Collected data
•••••

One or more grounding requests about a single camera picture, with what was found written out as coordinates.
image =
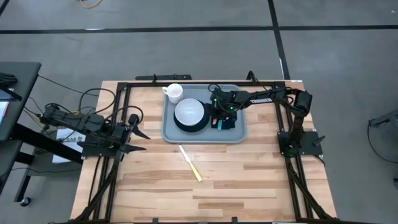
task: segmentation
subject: black desk
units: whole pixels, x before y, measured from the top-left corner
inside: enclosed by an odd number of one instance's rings
[[[55,154],[75,162],[74,166],[83,163],[80,152],[17,123],[39,76],[40,67],[40,63],[34,62],[0,62],[0,72],[12,74],[17,78],[18,82],[13,87],[14,93],[22,97],[21,101],[9,102],[6,114],[0,123],[0,194],[14,162],[34,165],[43,161],[42,157],[20,152],[19,149],[22,146],[22,142],[50,152],[45,158],[52,157],[52,154]],[[28,170],[26,174],[17,194],[16,200],[18,199],[19,201],[30,179]]]

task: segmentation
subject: yellow knife handle
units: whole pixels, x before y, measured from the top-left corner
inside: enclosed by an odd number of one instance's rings
[[[195,177],[197,177],[198,181],[201,182],[202,178],[201,178],[198,170],[195,168],[195,166],[191,162],[189,162],[189,165],[191,166],[191,169],[192,169],[193,173],[195,174]]]

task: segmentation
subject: knife
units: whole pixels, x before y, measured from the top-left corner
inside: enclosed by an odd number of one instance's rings
[[[184,148],[180,146],[180,151],[182,153],[182,155],[184,156],[185,160],[189,163],[189,166],[191,167],[191,170],[193,171],[193,173],[195,174],[195,177],[197,177],[198,181],[201,182],[202,178],[198,172],[198,170],[195,168],[195,166],[192,164],[191,159],[188,157],[187,153],[185,152]]]

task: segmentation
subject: black object on tray
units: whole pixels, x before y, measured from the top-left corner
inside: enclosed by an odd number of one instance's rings
[[[205,110],[205,112],[204,112],[203,117],[201,118],[201,120],[197,124],[195,124],[193,126],[187,126],[187,125],[184,125],[181,122],[179,122],[177,117],[175,116],[175,112],[174,112],[174,122],[175,122],[175,124],[177,125],[178,128],[180,128],[183,131],[192,133],[192,132],[200,131],[200,130],[202,130],[203,128],[206,127],[206,125],[209,123],[210,115],[209,115],[209,112],[207,110],[206,105],[204,103],[202,103],[201,101],[199,101],[199,102],[203,106],[203,109]]]

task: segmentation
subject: caster wheel
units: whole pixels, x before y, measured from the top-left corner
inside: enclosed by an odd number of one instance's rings
[[[29,198],[29,197],[24,197],[24,198],[19,202],[19,205],[22,206],[22,207],[26,207],[26,206],[28,206],[28,204],[30,204],[30,201],[31,201],[31,200],[32,200],[32,199]]]

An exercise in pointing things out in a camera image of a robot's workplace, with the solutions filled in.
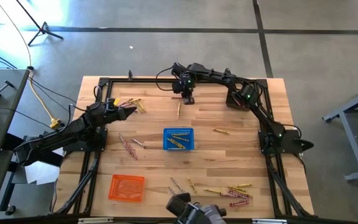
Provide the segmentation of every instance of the orange basket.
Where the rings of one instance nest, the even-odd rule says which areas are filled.
[[[108,199],[123,202],[141,202],[144,191],[144,177],[113,175]]]

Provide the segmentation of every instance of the black tripod stand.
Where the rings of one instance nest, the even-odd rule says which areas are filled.
[[[43,24],[42,24],[42,27],[40,27],[37,23],[36,23],[36,21],[34,20],[34,18],[32,18],[32,16],[29,14],[29,12],[24,8],[24,6],[18,1],[18,0],[16,0],[17,2],[18,2],[18,4],[22,7],[22,9],[25,11],[25,13],[29,16],[29,18],[32,20],[32,22],[34,22],[34,24],[37,26],[37,28],[39,29],[39,31],[37,31],[37,33],[36,33],[36,35],[34,36],[34,38],[32,38],[32,40],[31,41],[29,41],[29,43],[28,43],[28,46],[31,46],[31,43],[35,40],[35,38],[40,34],[40,33],[42,33],[42,34],[49,34],[49,35],[52,35],[53,37],[56,37],[56,38],[60,38],[60,39],[64,39],[64,38],[62,38],[62,36],[59,36],[59,35],[57,35],[57,34],[53,34],[52,32],[50,32],[49,30],[48,30],[48,28],[47,28],[47,23],[46,22],[44,22]]]

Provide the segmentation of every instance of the blue basket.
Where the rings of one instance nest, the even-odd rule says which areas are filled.
[[[178,136],[180,138],[188,139],[189,141],[183,141],[180,139],[172,138],[172,134],[188,134],[186,136]],[[186,149],[169,149],[177,148],[177,146],[167,139],[173,139],[182,144]],[[194,130],[192,128],[164,128],[164,150],[168,151],[188,151],[194,149]]]

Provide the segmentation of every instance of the gray floor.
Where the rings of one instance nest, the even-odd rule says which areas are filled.
[[[30,9],[36,19],[55,26],[256,28],[251,0],[22,2],[34,5]],[[358,29],[358,0],[261,0],[259,5],[266,29]],[[8,8],[11,17],[20,25],[30,24],[14,7]],[[1,13],[0,22],[5,22]],[[266,77],[257,34],[59,34],[64,40],[46,35],[36,39],[31,47],[32,64],[39,82],[72,98],[77,97],[84,75],[126,75],[129,69],[135,75],[154,75],[175,61],[199,62],[216,70],[229,67],[242,77]],[[24,32],[26,41],[32,35]],[[280,34],[266,35],[266,41],[273,75],[285,79],[294,121],[304,138],[315,143],[304,153],[315,213],[358,220],[358,181],[347,183],[343,178],[358,171],[356,160],[341,124],[321,120],[358,92],[358,35]],[[0,30],[0,55],[18,67],[28,65],[14,29]],[[56,117],[67,119],[64,110],[43,98]],[[28,88],[18,110],[50,122]],[[43,130],[16,115],[9,132],[23,136]],[[52,192],[52,185],[17,186],[11,200],[17,212],[11,217],[47,213]],[[0,212],[0,218],[6,217]]]

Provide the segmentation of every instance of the wooden tabletop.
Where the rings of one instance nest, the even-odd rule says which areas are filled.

•••••

Task prompt: Output all of the data word for word, excluding any pictures.

Solution to this task:
One or more grounding requests about a single camera picture, with what was found written out as coordinates.
image =
task: segmentation
subject: black desk
units: whole pixels, x before y, measured from the top-left corner
inside: enclosed by an odd number of one instance's rings
[[[55,154],[75,162],[74,166],[83,163],[80,152],[17,123],[39,76],[40,67],[40,63],[34,62],[0,62],[0,72],[12,74],[17,78],[18,82],[13,87],[14,93],[22,97],[21,101],[9,102],[6,114],[0,123],[0,194],[14,162],[34,165],[43,161],[42,157],[20,152],[19,149],[22,146],[22,142],[50,152],[45,158],[52,157],[52,154]],[[28,170],[26,174],[17,194],[16,200],[18,199],[19,201],[30,179]]]

task: segmentation
subject: yellow knife handle
units: whole pixels, x before y, measured from the top-left corner
inside: enclosed by an odd number of one instance's rings
[[[195,177],[197,177],[198,181],[201,182],[202,178],[201,178],[198,170],[195,168],[195,166],[191,162],[189,162],[189,165],[191,166],[191,169],[192,169],[193,173],[195,174]]]

task: segmentation
subject: knife
units: whole pixels, x before y, measured from the top-left corner
inside: enclosed by an odd number of one instance's rings
[[[184,148],[180,146],[180,151],[182,153],[182,155],[184,156],[185,160],[189,163],[189,166],[191,167],[191,170],[193,171],[193,173],[195,174],[195,177],[197,177],[198,181],[201,182],[202,178],[198,172],[198,170],[195,168],[195,166],[192,164],[191,159],[188,157],[187,153],[185,152]]]

task: segmentation
subject: black object on tray
units: whole pixels, x before y, measured from the top-left corner
inside: enclosed by an odd number of one instance's rings
[[[205,110],[205,112],[204,112],[203,117],[201,118],[201,120],[197,124],[195,124],[193,126],[187,126],[187,125],[184,125],[181,122],[179,122],[177,117],[175,116],[175,112],[174,112],[174,122],[175,122],[175,124],[177,125],[178,128],[180,128],[183,131],[192,133],[192,132],[200,131],[200,130],[202,130],[203,128],[206,127],[206,125],[209,123],[210,115],[209,115],[209,112],[207,110],[206,105],[204,103],[202,103],[201,101],[199,101],[199,102],[203,106],[203,109]]]

task: segmentation
subject: caster wheel
units: whole pixels, x before y, measured from the top-left corner
inside: enclosed by an odd number of one instance's rings
[[[29,198],[29,197],[24,197],[24,198],[19,202],[19,205],[22,206],[22,207],[26,207],[26,206],[28,206],[28,204],[30,204],[30,201],[31,201],[31,200],[32,200],[32,199]]]

An exercise in pointing things out in a camera image of a robot's workplace, with the solutions filled in.
Provide the segmentation of every instance of the orange basket.
Where the rings of one instance nest, the even-odd rule says which areas are filled.
[[[108,199],[123,202],[141,202],[144,191],[144,177],[113,175]]]

Provide the segmentation of every instance of the black tripod stand.
Where the rings of one instance nest, the even-odd rule says which areas are filled.
[[[43,24],[42,24],[42,27],[40,27],[37,23],[36,23],[36,21],[34,20],[34,18],[32,18],[32,16],[29,14],[29,12],[24,8],[24,6],[18,1],[18,0],[16,0],[17,2],[18,2],[18,4],[22,7],[22,9],[25,11],[25,13],[29,16],[29,18],[32,20],[32,22],[34,22],[34,24],[37,26],[37,28],[39,29],[39,31],[37,31],[37,33],[36,33],[36,35],[34,36],[34,38],[32,38],[32,40],[31,41],[29,41],[29,43],[28,43],[28,46],[31,46],[31,43],[35,40],[35,38],[40,34],[40,33],[42,33],[42,34],[49,34],[49,35],[52,35],[53,37],[56,37],[56,38],[60,38],[60,39],[64,39],[64,38],[62,38],[62,36],[59,36],[59,35],[57,35],[57,34],[53,34],[52,32],[50,32],[49,30],[48,30],[48,28],[47,28],[47,23],[46,22],[44,22]]]

Provide the segmentation of every instance of the blue basket.
Where the rings of one instance nest, the even-odd rule says which areas are filled.
[[[178,136],[180,138],[188,139],[189,141],[183,141],[180,139],[172,138],[172,134],[188,134],[186,136]],[[186,149],[169,149],[177,148],[177,146],[167,139],[173,139],[182,144]],[[194,130],[192,128],[164,128],[164,150],[168,151],[188,151],[194,149]]]

Provide the segmentation of every instance of the gray floor.
Where the rings of one instance nest, the even-odd rule says which areas are filled.
[[[30,9],[36,19],[55,26],[256,28],[251,0],[22,2],[34,5]],[[358,29],[358,0],[261,0],[259,5],[266,29]],[[8,8],[11,17],[20,25],[30,24],[14,7]],[[1,13],[0,22],[5,22]],[[266,77],[257,34],[59,34],[64,40],[46,35],[36,39],[31,47],[32,64],[39,82],[72,98],[77,97],[84,75],[126,75],[129,69],[135,75],[154,75],[175,61],[199,62],[216,70],[229,67],[242,77]],[[24,32],[26,41],[32,35]],[[280,34],[266,35],[266,41],[273,75],[285,79],[294,121],[304,138],[315,143],[304,153],[315,213],[358,220],[358,181],[347,183],[343,178],[358,171],[356,160],[341,124],[321,120],[358,92],[358,35]],[[0,30],[0,55],[18,67],[28,65],[14,29]],[[56,117],[67,119],[64,110],[43,98]],[[28,88],[18,110],[50,122]],[[43,130],[16,115],[9,132],[23,136]],[[52,192],[52,185],[17,186],[11,200],[17,212],[11,217],[47,213]],[[0,212],[0,218],[6,217]]]

Provide the segmentation of every instance of the wooden tabletop.
Where the rings of one instance nest, the even-odd rule says which areas are filled.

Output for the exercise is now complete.